■ Task directions
From the data below, copy each line that includes the word "camera".

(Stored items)
+===+

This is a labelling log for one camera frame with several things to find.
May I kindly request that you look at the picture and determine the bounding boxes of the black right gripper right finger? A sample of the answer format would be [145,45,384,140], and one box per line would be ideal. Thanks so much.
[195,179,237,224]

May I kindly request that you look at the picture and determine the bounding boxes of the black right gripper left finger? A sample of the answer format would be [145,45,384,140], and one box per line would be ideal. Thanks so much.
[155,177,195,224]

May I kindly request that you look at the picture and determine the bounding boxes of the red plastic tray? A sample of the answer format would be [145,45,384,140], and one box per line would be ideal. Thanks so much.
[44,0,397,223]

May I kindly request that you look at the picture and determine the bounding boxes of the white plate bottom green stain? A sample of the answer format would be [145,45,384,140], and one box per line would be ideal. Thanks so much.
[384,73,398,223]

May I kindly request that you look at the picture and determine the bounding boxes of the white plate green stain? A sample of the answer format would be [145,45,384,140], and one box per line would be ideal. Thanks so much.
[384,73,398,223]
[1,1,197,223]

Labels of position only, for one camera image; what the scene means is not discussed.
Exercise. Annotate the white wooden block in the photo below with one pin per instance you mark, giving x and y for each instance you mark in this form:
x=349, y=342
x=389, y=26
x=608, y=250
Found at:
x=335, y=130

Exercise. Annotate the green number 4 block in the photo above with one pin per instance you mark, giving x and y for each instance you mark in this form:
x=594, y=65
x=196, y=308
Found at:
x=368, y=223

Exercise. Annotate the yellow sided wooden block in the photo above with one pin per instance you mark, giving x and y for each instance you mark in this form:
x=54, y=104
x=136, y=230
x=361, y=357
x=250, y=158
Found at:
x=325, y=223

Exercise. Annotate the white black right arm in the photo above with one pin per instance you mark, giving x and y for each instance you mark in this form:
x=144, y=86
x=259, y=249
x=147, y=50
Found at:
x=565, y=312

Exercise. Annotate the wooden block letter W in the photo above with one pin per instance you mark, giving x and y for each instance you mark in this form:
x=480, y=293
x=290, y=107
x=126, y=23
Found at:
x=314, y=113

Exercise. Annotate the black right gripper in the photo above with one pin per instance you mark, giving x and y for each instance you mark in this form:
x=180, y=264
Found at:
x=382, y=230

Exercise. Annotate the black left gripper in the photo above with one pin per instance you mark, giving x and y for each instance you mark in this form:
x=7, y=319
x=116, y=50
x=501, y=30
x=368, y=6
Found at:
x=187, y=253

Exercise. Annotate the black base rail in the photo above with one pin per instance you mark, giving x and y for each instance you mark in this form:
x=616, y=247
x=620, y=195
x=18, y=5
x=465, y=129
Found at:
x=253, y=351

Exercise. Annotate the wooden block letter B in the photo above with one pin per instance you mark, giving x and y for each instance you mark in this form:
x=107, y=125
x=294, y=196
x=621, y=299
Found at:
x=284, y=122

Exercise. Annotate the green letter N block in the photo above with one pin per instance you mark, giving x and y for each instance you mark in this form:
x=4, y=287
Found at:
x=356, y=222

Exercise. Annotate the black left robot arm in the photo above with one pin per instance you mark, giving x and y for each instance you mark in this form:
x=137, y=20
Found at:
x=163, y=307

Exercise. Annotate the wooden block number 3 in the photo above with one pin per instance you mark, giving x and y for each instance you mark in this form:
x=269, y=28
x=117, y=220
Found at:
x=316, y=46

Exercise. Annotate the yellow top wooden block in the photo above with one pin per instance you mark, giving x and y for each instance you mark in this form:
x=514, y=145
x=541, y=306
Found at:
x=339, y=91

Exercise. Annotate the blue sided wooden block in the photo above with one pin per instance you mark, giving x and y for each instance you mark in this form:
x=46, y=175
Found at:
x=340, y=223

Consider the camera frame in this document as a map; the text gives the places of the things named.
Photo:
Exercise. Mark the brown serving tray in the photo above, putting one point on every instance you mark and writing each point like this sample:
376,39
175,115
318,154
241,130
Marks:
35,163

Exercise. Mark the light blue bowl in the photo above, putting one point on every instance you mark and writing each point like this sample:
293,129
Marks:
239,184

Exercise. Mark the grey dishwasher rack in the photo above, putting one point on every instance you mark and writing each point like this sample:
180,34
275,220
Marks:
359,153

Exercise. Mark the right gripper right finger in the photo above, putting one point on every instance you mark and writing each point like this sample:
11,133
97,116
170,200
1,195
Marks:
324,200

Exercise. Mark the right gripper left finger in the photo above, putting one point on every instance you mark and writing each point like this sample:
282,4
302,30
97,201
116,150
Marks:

+===+

■ Answer section
This is a labelling log for one camera frame with several things to find.
Labels of position only, for one camera image; what the scene means is not discussed.
Consider the camera frame in this document as a map; the text gives the places of the things named.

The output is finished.